Times 24828 — Hidden talents

Time taken: 56 minutes, without full understanding of several answers.

Had the devil of a time with this sucker. Mostly, I suspect, because of some of the stranger defs. Still, no real complaints apart, possibly, from the def at 14dn and the whole of 23dn.

 

Across
 1 CA,R(J)ACK. Circa (ca), ‘roughly’; then J for ‘judge’ inside RACK (torture). Had to be the answer but couldn’t parse this one for ages. My guess was helpfully confirmed by mmagus — Ta!
 5 DONNE or DONNÉ. Two defs.
 9 WOO,DY. WOO for ‘court’, first and last of ‘DaintY’.
10 PAN(OR)AMAS. Our favourite men (Other Ranks) wearing straw hats.
11 LITT(L)ER.
12 SE(VENT)Y. Reverse YES (approval) around VENT (opening).
13 TRANSITIVE. Anagram of ‘art invites’. I like the def: ‘Taking an object’.
15 FLAK{e}.
18 S{h}ACK.
20 BELL THE CAT. This is BELT (band) with an extra L (lake); and C (caught) in HEAT (hot weather, shortly). Literally: “take the danger of a shared enterprise upon oneself”.
23 BOLS,HIE. Reversal of SLOB (sloven).
24 MI,ASMA,L. MI (say ‘my’); though the other pronunciation is OK: |ˈazmə; ˈazmə|. Then AS{th}MA and L{abour}.
25 UNDER,COAT. Cryptic def. I think we have to split the clue after ‘tin’.
26 ’E’ll ’ide this one inside.
27 B,ON,US. If you don’t have to pay, it’s on us!
28 GAR,OTTE{r}. The first bit is the garfish, so called, I believe, for its spear-like shape. (It’s also a restaurant in Manly — but let’s not go there again.) Then an OTTER, a creature that will kill fish, sans R for ‘river’.
Down
 1 CRO,ATIA. Two homophones: ‘crow’ and ‘Asia’. Except that it’s |ˈā zh ə| and |krōˈā sh ə|.
 2 ROYAL,IS,T. The def is ‘For queen’. A royal is a sail (or, indeed, a mast).
 3 AT PAR. Reverse of RAPT (transported) by (next to) A.
 4 KINGS EVIL. Scrofula. It was believed the King’s touch could cure it. There’s a pun here on ‘King is evil’.
 5 D(E)RIVE.
 6 NO,MINA,L. Had to look this up. A Mina is 50 or 60 Shekels (biblical), so a fraction of a Talent (3000 Shekels). See: the two parables.
 7 ES,SAY. The opponents are those at the game of bridge: East and South.
 8 TWELFTH,S. Allusion to Twelfth Night, a play.
14 THE(ME|SON)G. The middle bit is: “a subatomic particle that is intermediate in mass between an electron and a proton and transmits the strong interaction that binds nucleons together in the atomic nucleus”. Not overly-fond of the def. but.
16 KATHLEEN. Anagram: ‘the ankle’.
17 CHE(APE)ST. ‘Boxed in’ means ‘put inside a box (chest)’.
19 CEL,A,DON. Room = CELL with ‘just one L{arge}’; A for ‘area’; DON (get clothes on). My last in. A willow-green colour, “ORIGIN mid 18th cent.: from French céladon, a colour named after the hero in d’Urfé’s pastoral romance L’Astrée (1607–27)”. Could have been Lord of the Rings for all I knew.
21 Omitted — as the setter does.
22 P(H)AROS. Refs to the Greek island in the Cyclades famous for its marble and to Ptolemy II’s lighthouse, one of the wonders of the ancient world. I was looking for RHODES, I’ll admit!  
23 BLUR-B. The first smear would be blur-A. Ho ho!
24 MATER. Two defs: one who mates and one who has kids.

 

56 comments on “Times 24828 — Hidden talents”

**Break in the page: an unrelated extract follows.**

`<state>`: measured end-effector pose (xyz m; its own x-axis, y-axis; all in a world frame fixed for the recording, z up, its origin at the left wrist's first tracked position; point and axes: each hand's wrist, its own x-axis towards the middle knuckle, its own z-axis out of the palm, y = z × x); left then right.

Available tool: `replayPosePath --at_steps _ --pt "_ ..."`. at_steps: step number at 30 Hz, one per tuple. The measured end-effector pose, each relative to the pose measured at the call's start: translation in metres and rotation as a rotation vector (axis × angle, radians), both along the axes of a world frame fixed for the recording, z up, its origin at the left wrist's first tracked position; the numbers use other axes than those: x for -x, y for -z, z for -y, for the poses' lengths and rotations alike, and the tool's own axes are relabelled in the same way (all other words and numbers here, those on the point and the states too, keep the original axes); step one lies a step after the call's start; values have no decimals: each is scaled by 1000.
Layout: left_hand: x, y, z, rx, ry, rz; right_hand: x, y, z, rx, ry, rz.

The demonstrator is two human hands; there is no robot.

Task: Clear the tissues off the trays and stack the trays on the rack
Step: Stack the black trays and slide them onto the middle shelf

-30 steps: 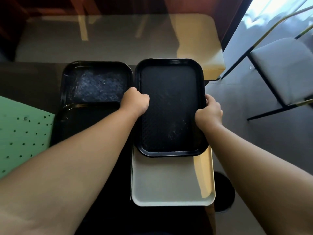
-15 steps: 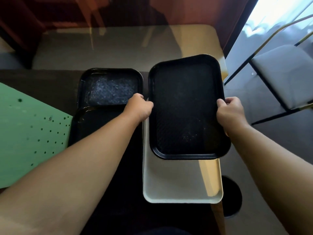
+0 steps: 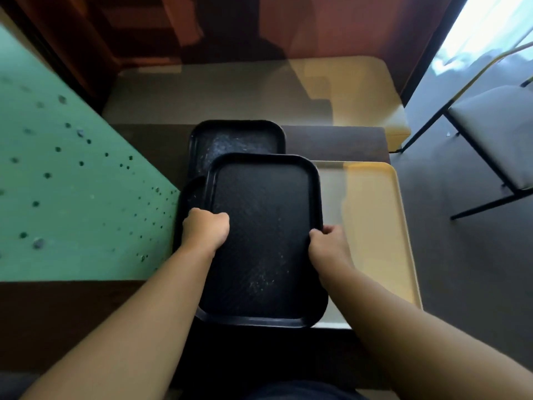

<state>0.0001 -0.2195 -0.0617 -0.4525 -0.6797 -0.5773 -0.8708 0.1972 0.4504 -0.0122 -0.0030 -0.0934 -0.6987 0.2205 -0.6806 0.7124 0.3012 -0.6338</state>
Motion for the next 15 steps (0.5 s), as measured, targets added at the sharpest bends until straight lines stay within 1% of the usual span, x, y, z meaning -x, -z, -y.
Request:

  1. 32 minutes but undone by 5a where I plumped for DANTE, having no better idea what to do. Much the same process for CELADON but with happier results. Winced at 1d.

    This seemed hard. Very, very hard.

    1. Perhaps McT could do the honours and release my impounded comments. Let’s hope this one doesn’t meet the same fate.
      1. Ulaca: I haven’t impounded any comments! Honest! I swear! It must be the LJ demon at it again
  2. Damn! I bunged in DANTE as well, without pausing to consider why.

    Love the Aussie ‘but’ in your explanation for 14d. Not an English locution as I recall.

    1. Aphis, that’s definitely a usage that we’re a bit guilty of down here. Only a bit but.
      1. Yep, been in Melbourne since 2002 so I’ve heard it often! Definitely sounded unusual at first though.
  3. 45′, at least ten of them spent trying to think of Greek islands; I toyed with ‘chorus’ for an embarrassingly long time, since Cos was one of the few I could come up with. I liked 12ac and 13ac, but my COD goes to (may I have the envelope, please) 19d. This is the first time I have seen that word since I was a 2d-year student trying desperately to translate a Japanese passage. (Japanese 3, and we’re supposed to learn the word for ‘celadon’; I ask you. No wonder the jury found me not guilty of manslaughter.)
    All in all, I enjoyed this one, but a) I’d never heard of Croazia; b) cheap=vile?
      1. Oh, all right, I suppose. Although it’s hard to imagine Cornwall saying to Gloucester as he sticks his finger in his eye, “Out! Cheap jelly!”
  4. Whirled through most of this but destroyed by SW. Still don’t understand Pharos though I got it, remembering the lighthouse. Ah, I suppose Paros is an island also. An entertaining jaunt especially Blur B. 36 minutes eventually.
  5. DNF. Done in by PHAROS. I’ve had trouble remembering what the seven wonders of the world were ever since I saw Lowell Thomas’s film of the same name, which was so full of its own importance that it forgot to mention any of them; at least that was my recollection of it the next day when my parents asked me to name just one and I couldn’t.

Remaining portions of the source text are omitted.